Şehrazat
I.
Şehrazat gitti.
Onu götürdüler uzağa,
Bilmediğim yerlere,
Görmediğim diyarlara.
Erteledim kelimelerimi,
Adımlarımı durdurdum,
Kaçırdım gözlerimi,
Şehrazat gitti.
Şehir onunla doluyken
Boşalttılar bir anda,
Çıplak, sahipsiz bir meydan gibi
Savaşın metruk şehirleri gibi
Enkazlar arasında bir hayalet,
Dolanıyorum.
Onun sokağı, saadet kapısı,
Kaç mahalle, kaç sokak,
Köprülerden geçerdim
Semtine varmak için.
Hepsinin rengi farklı, kokusu,
Dokunan elleri vardı,
Dile gelirdi zaman.
Bazen arkamdan laf atardı evler,
Hızlı git, Şehrazat dışarda.
Koşardım o saadet kapısına,
Saklanırdım köşe başında, gözlerdim.
Şehrazat habersiz benden
Güler, oynar, şen çocuklarla alay ederdi.
Evinin önünden gizlice
Bir çakıl taşı koydum cebime,
Elimi yaktı, bütün vücudumu,
Anlamadım.
Aynı gün haber aldım, Şehrazat gidecek!
Taşın uğursuzluğuna uğradım,
Bıraktım olduğu yere,
Baktım değişmemişti bir şey,
Şehrazat gidecek!
Yüreğimde bir yumruk,
Boğazımda bir düğüm,
Köşeye kıstırılmış bir av gibi çaresiz, titrek,
Sokakların rengi soldu,
Taşlar ayaklarıma vurdu.
Ben yollarda uçardım,
Dolanmazdı ayaklarıma hiçbir engel,
Rüzgâr arkamdan eserken
Islatmazdı yağmur, üşütmezdi kar,
En sıcak günlerde bayıltmadı güneş,
Uyku girmedi gözüme aysız gecelerde.
Kimse arkamdan seslenmiyor şimdi,
Saksıdaki çiçek selamsız.
Boş evin ışığı yanmaz,
Tütmez bacası,
Perdelerinde dolaşmaz gölgeler,
Ben isterdim odalarında dolaşmak ışıksız,
Hem aydınlatır içeriyi, kandilim.
Bu ev anlamını yitirmemeli
Bütün şehir yitirse
Şehrazat!
II.
Gördüler bendeki bu harâbî durumu,
Bildiler hâlim fenâ,
Acınası bir manzara…
Benim kendisini unuttuğum dostlarım var.
Alıp götürdüler beni şehrin yukarısına, ormana.
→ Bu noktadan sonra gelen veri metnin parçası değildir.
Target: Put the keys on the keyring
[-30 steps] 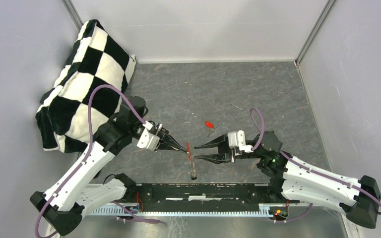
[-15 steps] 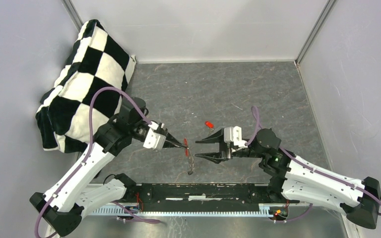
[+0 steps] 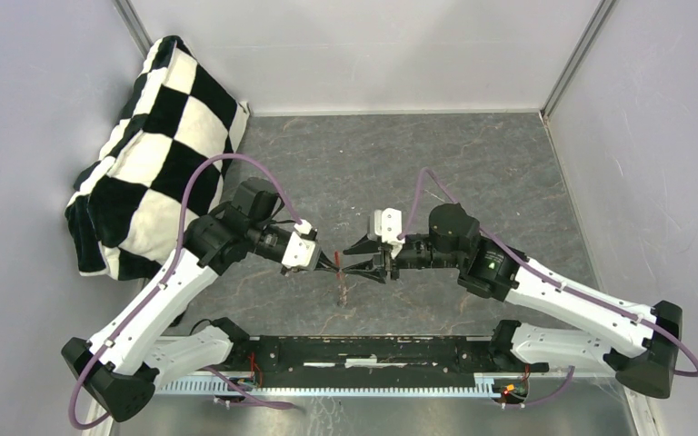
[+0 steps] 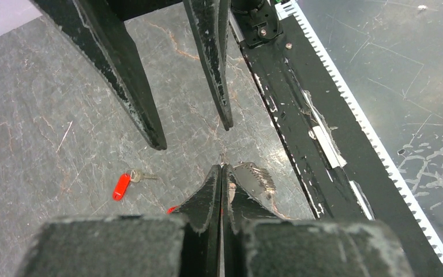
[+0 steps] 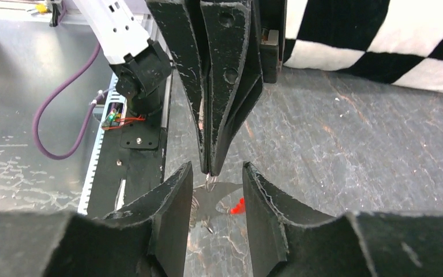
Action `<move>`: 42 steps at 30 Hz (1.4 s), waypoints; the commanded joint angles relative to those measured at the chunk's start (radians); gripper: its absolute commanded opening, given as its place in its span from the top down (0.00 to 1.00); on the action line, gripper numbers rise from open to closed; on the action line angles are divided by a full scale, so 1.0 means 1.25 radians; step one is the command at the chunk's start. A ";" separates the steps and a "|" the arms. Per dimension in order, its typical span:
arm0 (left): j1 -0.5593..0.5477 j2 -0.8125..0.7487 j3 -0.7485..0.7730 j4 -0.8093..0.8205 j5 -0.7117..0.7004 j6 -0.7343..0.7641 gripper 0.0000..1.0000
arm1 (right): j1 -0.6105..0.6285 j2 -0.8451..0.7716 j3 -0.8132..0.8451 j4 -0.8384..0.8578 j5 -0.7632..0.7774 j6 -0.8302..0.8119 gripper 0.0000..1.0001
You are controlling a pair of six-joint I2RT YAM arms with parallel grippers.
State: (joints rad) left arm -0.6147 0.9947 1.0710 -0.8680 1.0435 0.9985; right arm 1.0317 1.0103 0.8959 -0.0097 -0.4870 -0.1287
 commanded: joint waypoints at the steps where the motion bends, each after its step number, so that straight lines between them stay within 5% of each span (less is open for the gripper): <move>1: -0.003 -0.015 0.032 -0.006 -0.002 0.059 0.98 | 0.001 0.027 0.072 -0.107 0.014 -0.013 0.56; 16: -0.003 -0.009 0.048 -0.007 0.023 0.046 0.98 | 0.026 0.069 0.086 -0.101 0.052 -0.025 0.65; 29: -0.003 -0.013 0.042 0.010 0.037 0.031 0.98 | 0.027 0.092 0.074 -0.063 0.045 0.007 0.84; 33: -0.003 -0.019 0.040 0.017 0.047 0.018 0.98 | 0.026 0.088 0.067 -0.054 0.061 0.013 0.99; 38: -0.003 -0.027 0.034 0.017 0.063 0.004 0.98 | 0.026 0.043 0.025 -0.004 0.097 0.022 0.99; 42: -0.003 -0.044 0.018 0.093 0.063 -0.103 0.81 | 0.026 -0.012 -0.053 0.110 0.093 0.060 0.99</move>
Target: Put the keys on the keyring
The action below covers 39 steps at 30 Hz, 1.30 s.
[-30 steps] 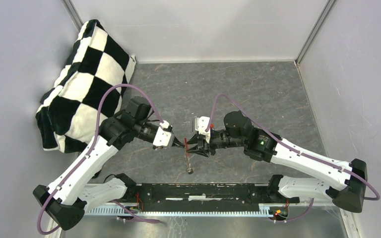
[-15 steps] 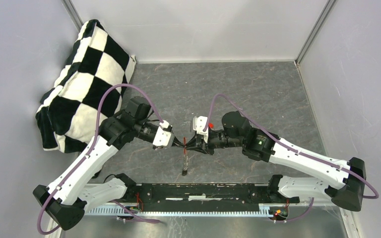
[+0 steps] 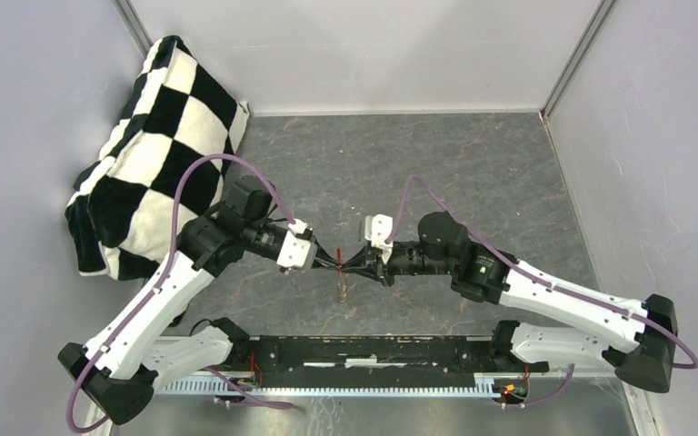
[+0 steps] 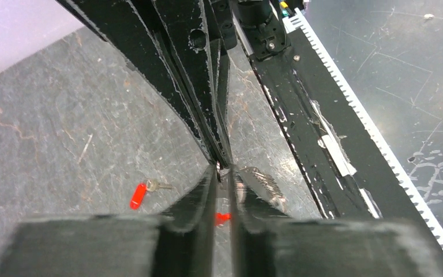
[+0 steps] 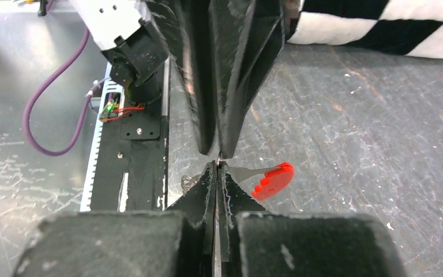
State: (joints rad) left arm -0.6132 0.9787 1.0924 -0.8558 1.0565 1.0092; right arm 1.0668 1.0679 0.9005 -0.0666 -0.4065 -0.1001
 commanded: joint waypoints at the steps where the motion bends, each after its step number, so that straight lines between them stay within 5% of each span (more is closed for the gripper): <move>1: -0.003 -0.040 -0.007 0.113 0.048 -0.148 0.70 | -0.001 -0.073 -0.084 0.189 0.022 0.049 1.00; 3: -0.003 -0.064 -0.031 0.171 0.024 -0.234 0.54 | -0.002 -0.104 -0.134 0.262 0.014 0.070 1.00; 8: -0.003 -0.118 -0.093 0.247 0.004 -0.325 0.51 | -0.002 -0.161 -0.218 0.402 0.009 0.116 1.00; 18: -0.003 -0.107 -0.144 0.304 0.018 -0.397 0.57 | -0.001 -0.150 -0.276 0.561 -0.027 0.202 0.99; 32: -0.003 -0.109 -0.142 0.340 0.116 -0.439 0.64 | -0.002 -0.127 -0.267 0.549 -0.026 0.189 0.99; 39: -0.003 -0.097 -0.142 0.311 0.102 -0.402 0.91 | -0.002 -0.127 -0.269 0.559 -0.021 0.196 0.99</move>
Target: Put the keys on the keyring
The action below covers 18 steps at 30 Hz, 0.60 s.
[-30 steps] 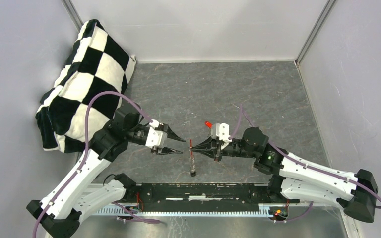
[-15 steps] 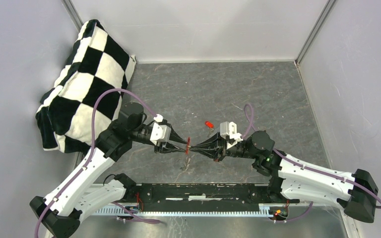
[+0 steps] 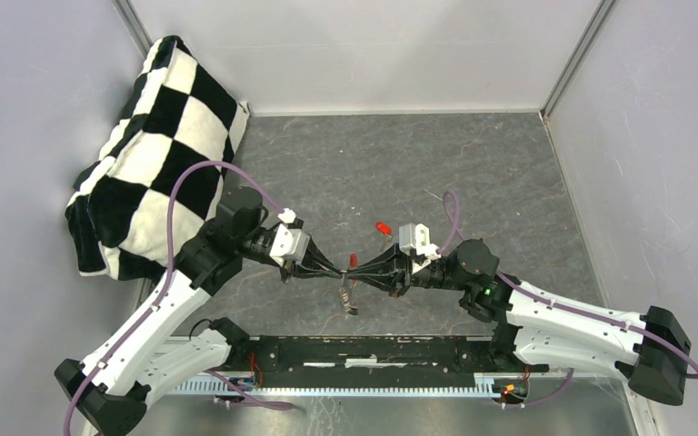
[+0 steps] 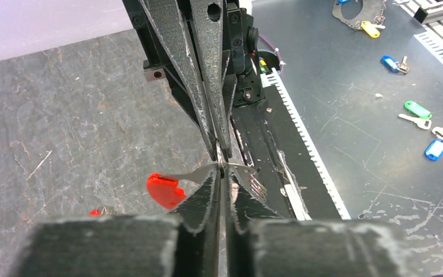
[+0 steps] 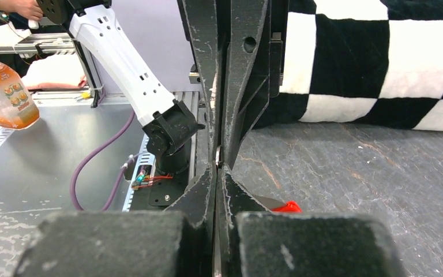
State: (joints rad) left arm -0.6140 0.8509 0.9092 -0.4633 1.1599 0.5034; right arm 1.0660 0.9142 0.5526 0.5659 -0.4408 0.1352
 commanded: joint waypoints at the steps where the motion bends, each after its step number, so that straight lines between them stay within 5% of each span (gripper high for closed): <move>1: -0.002 0.006 0.004 -0.006 0.009 0.008 0.96 | -0.001 -0.004 0.010 0.053 0.007 0.009 0.99; 5: -0.002 0.010 0.008 -0.007 -0.024 0.015 0.98 | -0.001 -0.006 0.022 0.013 0.010 -0.001 0.96; 10: -0.002 0.014 0.018 -0.051 -0.087 0.060 0.98 | -0.001 -0.019 0.129 -0.247 0.043 -0.129 0.54; 18: -0.003 0.062 0.078 -0.139 -0.160 0.138 0.98 | -0.001 0.058 0.304 -0.550 0.041 -0.273 0.52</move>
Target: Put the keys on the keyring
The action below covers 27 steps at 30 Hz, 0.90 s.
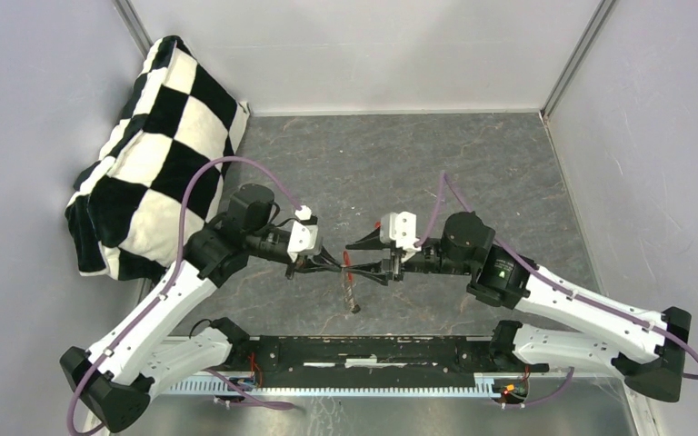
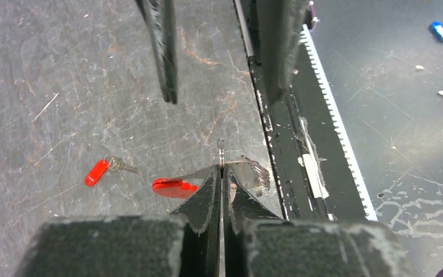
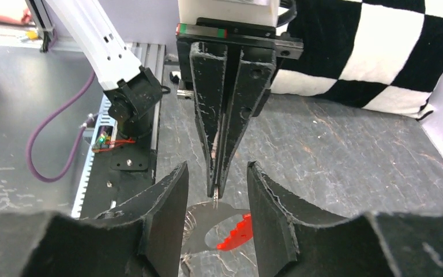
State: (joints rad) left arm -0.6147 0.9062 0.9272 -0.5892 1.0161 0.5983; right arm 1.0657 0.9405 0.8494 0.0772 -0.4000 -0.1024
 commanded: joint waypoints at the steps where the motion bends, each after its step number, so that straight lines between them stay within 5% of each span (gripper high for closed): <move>1: -0.003 0.029 0.077 -0.052 -0.058 0.060 0.98 | 0.000 0.045 0.076 -0.167 0.004 -0.087 0.53; 10: -0.004 0.056 0.127 -0.115 -0.066 0.068 0.98 | 0.000 0.103 0.130 -0.209 0.002 -0.111 0.63; 27: -0.008 0.045 0.122 -0.135 -0.037 0.088 0.98 | -0.001 0.159 0.185 -0.246 -0.016 -0.158 0.64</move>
State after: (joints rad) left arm -0.6193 0.9882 1.0466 -0.7719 0.9268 0.6758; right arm 1.0649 1.1255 1.0313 -0.2256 -0.3927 -0.2771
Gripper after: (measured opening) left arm 0.034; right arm 0.362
Ormanda kaldık üç beş gün,
Dağlar konuşuyor, şehrin konuştuğu gibi geceler,
Anlamak zor kakofoni,
Şehrin diline alışık bu kulaklar,
Başka bir orkestra, armoni.
Ormana dağılalım dedi arkadaşlar,
Çok yağmur yağdı gece, şimdiyse güneş,
Ya şehre döneceğiz ya mantar toplayacağız ormanda,
Aşina değilim ormana, şehir işkence,
Dağıldık ormana beş koldan mantar arayıcıları,
Çam ağacının dibinde,
Pürçekler arasında, turuncu minik bir mantar,
Yirmi adım içeride, şimşirin gölgesinde…
III.
Şimdi yeni yerindedir Şehrazat,
Yeni komşuları sever Şehrazat’ı,
Şehrazat sevilmez mi?
Hem okur, hem konuşur,
Hem güler Şehrazat…
Onun şehri beni tanısa
Yollar, saat kulesi, köprüler, minareler,
Çarşılarda ustalar çalışır,
Parklarda çocuklar oynar,
Tıklım tıklım pazar yerleri,
Kâğıt toplar mülteciler,
Erken kalkar kışladaki asker,
Onun şehri beni tanısa…
Beni de sever.
Yola düşmeliyim öyleyse
Şehir bana Şehrazat’ı gösterir,
Yollar eskisi gibi dile gelir.
Bir poşet dolusu mantar,
Benim mantarla işim kalmadı,
Arkadaşlar sevinsin bunlarla.
Nereden geldim?
Nereye gideceğim şimdi?
Her yer her yere benziyor, bir alamet yok.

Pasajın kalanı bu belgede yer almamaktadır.